Extracted records

════

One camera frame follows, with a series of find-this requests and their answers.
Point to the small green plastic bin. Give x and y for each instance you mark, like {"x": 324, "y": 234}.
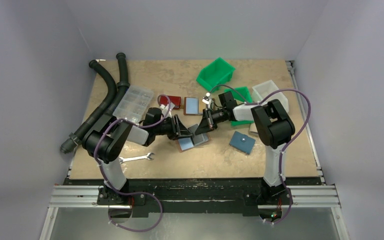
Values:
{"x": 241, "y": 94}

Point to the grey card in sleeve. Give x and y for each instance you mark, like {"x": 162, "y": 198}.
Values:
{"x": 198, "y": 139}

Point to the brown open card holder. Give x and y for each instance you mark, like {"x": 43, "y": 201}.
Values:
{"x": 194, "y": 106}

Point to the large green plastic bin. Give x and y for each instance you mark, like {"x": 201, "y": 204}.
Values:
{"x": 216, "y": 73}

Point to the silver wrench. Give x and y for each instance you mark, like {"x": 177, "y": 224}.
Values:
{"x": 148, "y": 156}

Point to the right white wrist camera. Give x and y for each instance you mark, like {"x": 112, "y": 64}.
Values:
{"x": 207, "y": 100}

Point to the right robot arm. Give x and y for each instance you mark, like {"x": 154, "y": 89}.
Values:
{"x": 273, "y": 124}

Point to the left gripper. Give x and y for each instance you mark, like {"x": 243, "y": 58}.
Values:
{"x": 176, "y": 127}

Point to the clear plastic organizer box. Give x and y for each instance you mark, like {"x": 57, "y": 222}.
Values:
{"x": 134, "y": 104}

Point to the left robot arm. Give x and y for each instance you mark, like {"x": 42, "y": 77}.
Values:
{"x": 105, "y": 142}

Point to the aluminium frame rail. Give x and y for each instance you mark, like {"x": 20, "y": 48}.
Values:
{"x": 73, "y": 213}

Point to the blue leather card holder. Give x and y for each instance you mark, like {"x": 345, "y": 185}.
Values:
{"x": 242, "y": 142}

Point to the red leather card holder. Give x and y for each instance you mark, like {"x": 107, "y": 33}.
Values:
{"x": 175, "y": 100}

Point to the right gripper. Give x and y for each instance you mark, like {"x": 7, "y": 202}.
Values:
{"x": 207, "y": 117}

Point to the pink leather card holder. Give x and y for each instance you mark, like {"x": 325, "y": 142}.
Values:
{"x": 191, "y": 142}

════

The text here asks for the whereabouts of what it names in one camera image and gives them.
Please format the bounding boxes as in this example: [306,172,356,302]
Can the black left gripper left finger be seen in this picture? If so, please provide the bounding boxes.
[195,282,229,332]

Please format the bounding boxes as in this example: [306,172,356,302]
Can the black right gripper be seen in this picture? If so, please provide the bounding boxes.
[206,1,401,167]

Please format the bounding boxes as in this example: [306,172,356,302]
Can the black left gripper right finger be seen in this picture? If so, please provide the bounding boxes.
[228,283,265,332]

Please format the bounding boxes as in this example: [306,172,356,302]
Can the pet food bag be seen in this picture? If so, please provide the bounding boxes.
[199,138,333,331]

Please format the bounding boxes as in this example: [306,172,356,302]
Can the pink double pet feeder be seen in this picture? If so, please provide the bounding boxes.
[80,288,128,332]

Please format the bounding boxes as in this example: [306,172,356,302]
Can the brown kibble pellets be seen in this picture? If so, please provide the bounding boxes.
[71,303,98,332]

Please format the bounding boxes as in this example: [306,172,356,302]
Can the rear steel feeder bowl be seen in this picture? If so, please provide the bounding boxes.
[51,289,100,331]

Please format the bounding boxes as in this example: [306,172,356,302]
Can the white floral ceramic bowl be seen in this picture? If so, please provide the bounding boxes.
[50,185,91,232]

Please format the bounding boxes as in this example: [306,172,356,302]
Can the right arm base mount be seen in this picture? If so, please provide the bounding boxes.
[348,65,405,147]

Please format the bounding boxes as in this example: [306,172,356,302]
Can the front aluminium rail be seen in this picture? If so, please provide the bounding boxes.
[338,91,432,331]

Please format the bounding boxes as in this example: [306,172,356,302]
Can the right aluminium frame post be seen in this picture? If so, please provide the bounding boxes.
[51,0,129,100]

════

• [Task]:
Above are the records; copy exactly the lines from the one with "One camera frame" through the one with "Point to the grey", including both, and nothing more. Leave out pictures.

• [Problem solution]:
One camera frame follows, with a series of find-this requests and their answers.
Point to the small green plastic bin. Give x and y for each instance you mark, like {"x": 324, "y": 234}.
Values:
{"x": 241, "y": 94}

Point to the grey card in sleeve. Give x and y for each instance you mark, like {"x": 162, "y": 198}.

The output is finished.